Par exemple, sur mon plateau projet, Xave me semble préoccupée par le fait d'être jugée comme pertinente, que ses questions soient jugées comme pertinentes, que son travail soit vu comme pertinent, que ses réflexions, que sa méthode soient reconnues comme pertinentes. Avec dix ans de plus qu'elle, je me rends compte que ce qui m'importe, c'est que mon travail soit utilisé.

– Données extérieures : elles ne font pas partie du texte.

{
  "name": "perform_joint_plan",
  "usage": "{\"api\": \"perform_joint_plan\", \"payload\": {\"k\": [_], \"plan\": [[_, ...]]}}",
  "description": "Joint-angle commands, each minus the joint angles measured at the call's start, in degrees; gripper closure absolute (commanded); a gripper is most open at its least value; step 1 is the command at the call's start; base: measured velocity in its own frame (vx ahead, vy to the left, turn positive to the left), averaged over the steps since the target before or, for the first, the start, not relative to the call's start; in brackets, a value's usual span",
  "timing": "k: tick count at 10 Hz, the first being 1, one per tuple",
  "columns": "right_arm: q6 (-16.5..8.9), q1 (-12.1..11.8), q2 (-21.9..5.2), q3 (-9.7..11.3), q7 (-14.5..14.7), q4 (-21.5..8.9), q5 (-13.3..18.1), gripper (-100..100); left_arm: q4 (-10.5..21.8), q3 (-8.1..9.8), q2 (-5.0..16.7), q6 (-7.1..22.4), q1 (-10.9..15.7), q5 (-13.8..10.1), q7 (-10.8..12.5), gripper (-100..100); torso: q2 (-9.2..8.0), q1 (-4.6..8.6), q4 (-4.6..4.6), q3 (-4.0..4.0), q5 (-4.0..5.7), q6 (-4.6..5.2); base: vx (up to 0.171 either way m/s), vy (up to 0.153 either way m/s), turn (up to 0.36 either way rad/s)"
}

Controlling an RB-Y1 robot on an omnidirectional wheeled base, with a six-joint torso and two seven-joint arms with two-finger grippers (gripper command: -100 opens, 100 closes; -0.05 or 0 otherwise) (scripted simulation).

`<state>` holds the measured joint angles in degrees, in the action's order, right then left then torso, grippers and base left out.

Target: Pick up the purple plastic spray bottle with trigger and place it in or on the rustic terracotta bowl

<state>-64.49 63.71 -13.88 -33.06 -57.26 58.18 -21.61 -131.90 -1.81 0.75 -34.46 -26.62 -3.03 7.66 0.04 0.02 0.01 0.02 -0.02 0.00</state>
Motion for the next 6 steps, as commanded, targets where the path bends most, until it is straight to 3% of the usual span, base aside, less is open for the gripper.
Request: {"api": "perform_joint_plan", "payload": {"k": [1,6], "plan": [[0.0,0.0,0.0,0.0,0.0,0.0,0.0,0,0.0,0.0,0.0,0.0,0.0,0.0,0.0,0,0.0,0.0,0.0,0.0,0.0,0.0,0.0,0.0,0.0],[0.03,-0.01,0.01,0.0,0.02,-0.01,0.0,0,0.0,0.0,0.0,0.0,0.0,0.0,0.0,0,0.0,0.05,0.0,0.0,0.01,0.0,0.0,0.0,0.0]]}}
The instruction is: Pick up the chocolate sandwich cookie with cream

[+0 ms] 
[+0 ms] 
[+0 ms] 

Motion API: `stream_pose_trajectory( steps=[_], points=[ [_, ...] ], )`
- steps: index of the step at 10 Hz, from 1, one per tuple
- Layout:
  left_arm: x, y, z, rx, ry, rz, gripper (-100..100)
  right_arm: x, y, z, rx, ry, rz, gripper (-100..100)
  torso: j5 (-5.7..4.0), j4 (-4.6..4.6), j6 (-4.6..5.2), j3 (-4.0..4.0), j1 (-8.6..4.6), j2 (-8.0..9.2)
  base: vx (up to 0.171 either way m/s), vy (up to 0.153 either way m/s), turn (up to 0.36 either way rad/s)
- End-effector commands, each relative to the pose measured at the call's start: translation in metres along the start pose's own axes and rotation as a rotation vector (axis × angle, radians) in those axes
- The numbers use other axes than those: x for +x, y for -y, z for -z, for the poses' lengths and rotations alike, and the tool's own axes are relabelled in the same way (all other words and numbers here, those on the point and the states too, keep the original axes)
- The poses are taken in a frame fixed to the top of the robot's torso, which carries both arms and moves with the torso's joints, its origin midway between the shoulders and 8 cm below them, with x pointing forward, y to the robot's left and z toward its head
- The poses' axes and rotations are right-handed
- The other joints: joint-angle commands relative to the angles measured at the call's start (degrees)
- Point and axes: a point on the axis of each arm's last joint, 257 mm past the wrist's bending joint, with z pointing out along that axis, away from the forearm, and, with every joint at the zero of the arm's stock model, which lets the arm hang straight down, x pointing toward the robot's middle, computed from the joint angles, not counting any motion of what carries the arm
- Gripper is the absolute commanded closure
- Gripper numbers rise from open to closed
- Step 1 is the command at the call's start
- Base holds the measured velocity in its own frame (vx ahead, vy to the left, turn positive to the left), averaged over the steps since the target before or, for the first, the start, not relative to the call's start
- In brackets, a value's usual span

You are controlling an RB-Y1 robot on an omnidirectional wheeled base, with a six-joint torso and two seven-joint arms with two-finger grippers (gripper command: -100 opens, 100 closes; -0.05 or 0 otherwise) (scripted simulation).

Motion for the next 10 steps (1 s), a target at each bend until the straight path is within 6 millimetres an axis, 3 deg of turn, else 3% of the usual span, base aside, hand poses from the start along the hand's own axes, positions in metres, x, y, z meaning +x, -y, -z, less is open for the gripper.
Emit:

Je ne voyais pas les choses comme ça au début, et aujourd'hui, si le client me paie cher, très cher, et que je livre quelque chose comme un ou deux diapos, quelques fonctionnalités, une Logan par exemple, et que le client l'utilise, je suis content. Alors, peut-être que j'aurais été plus content de moi, plus fier de moi de livrer une Rolls. Peut-être que j'aurais trouvé plus convenable, compte tenu de l'investissement du client, de lui livrer une Rolls plutôt qu'une Logan, et en même temps, là, le client découvre que c'est une Logan qu'il souhaitait ; il découvre qu'il l'utilise pour aller où il veut, librement : pour aller au supermarché, pour rouler sur les chemins de traverses, plutôt que de ne pas sortir sa Rolls de peur qu'elle soit abîmée sur le parking du supermarché ou par les branches basses dans les chemins forestiers.

Je me rends compte que je me suis décentré de mes propres jugements de valeur, débarrassé, en quelque sorte, de l'autosatisfaction. Du coup, je me sens mieux au travail. 

Le vrai génie, c'est de durer. Goethe.